## How to complete this task:
Your answer must be a word-for-word copy of the listing, with all pictures excluded.

## Information shown:
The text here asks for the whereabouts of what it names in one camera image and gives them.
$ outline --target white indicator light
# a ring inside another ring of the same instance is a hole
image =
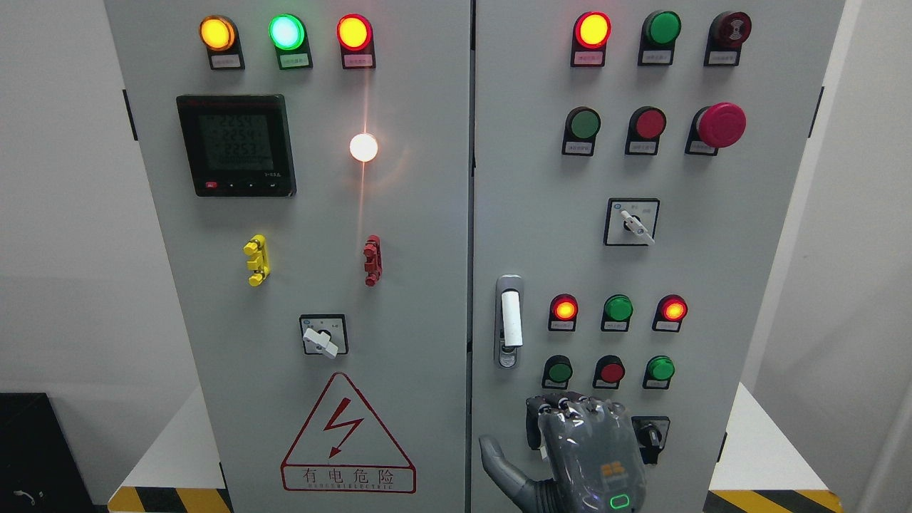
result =
[[[351,138],[348,150],[355,160],[370,162],[377,156],[377,138],[369,133],[360,133]]]

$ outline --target white switch handle
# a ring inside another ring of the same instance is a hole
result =
[[[503,345],[508,348],[523,345],[523,320],[519,314],[519,292],[506,290],[501,294],[503,312]]]
[[[307,328],[304,332],[304,341],[314,344],[317,350],[330,360],[335,360],[336,355],[339,353],[339,347],[329,339],[327,333],[320,333],[312,328]]]
[[[633,232],[633,235],[643,239],[646,244],[650,246],[656,244],[656,239],[652,238],[652,236],[649,234],[649,230],[639,222],[639,219],[636,219],[633,215],[630,215],[630,212],[622,210],[621,217],[624,218],[624,226]]]

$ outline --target electrical hazard warning sign
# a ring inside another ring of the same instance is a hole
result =
[[[415,466],[361,391],[336,372],[282,461],[288,491],[412,494]]]

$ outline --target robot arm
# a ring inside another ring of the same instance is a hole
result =
[[[529,446],[544,443],[553,479],[533,481],[481,436],[484,471],[524,513],[634,513],[646,497],[637,437],[623,405],[578,393],[526,401]]]

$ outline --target red door latch
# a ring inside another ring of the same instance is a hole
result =
[[[380,237],[370,236],[364,245],[364,270],[368,277],[364,278],[364,284],[368,287],[377,285],[380,276],[383,274],[383,259],[380,257]]]

## Task response:
The text here asks for the whereabouts of what it names in one camera image and gives them.
$ outline --target white indicator light
# a ring inside another ring of the same instance is a hole
image =
result =
[[[351,138],[348,150],[355,160],[370,162],[377,156],[377,138],[369,133],[360,133]]]

$ outline --target white switch handle
# a ring inside another ring of the same instance is a hole
result =
[[[503,345],[508,348],[523,345],[523,320],[519,314],[519,292],[506,290],[501,294],[503,312]]]
[[[307,328],[304,332],[304,341],[314,344],[317,350],[330,360],[335,360],[336,355],[339,353],[339,347],[329,339],[327,333],[320,333],[312,328]]]
[[[633,232],[633,235],[643,239],[646,244],[650,246],[656,244],[656,239],[652,238],[652,236],[649,234],[649,230],[639,222],[639,219],[636,219],[633,215],[630,215],[630,212],[622,210],[621,217],[624,218],[624,226]]]

$ outline --target electrical hazard warning sign
# a ring inside another ring of the same instance is a hole
result =
[[[415,466],[361,391],[336,372],[282,461],[288,491],[412,494]]]

$ outline --target robot arm
# a ring inside another ring of the same instance is a hole
result =
[[[529,446],[544,443],[553,479],[533,481],[481,436],[484,471],[524,513],[634,513],[646,497],[637,437],[623,405],[578,393],[526,401]]]

$ outline --target red door latch
# a ring inside another ring of the same instance is a hole
result =
[[[380,237],[370,236],[364,245],[364,270],[368,277],[364,278],[364,284],[368,287],[377,285],[380,276],[383,274],[383,259],[380,257]]]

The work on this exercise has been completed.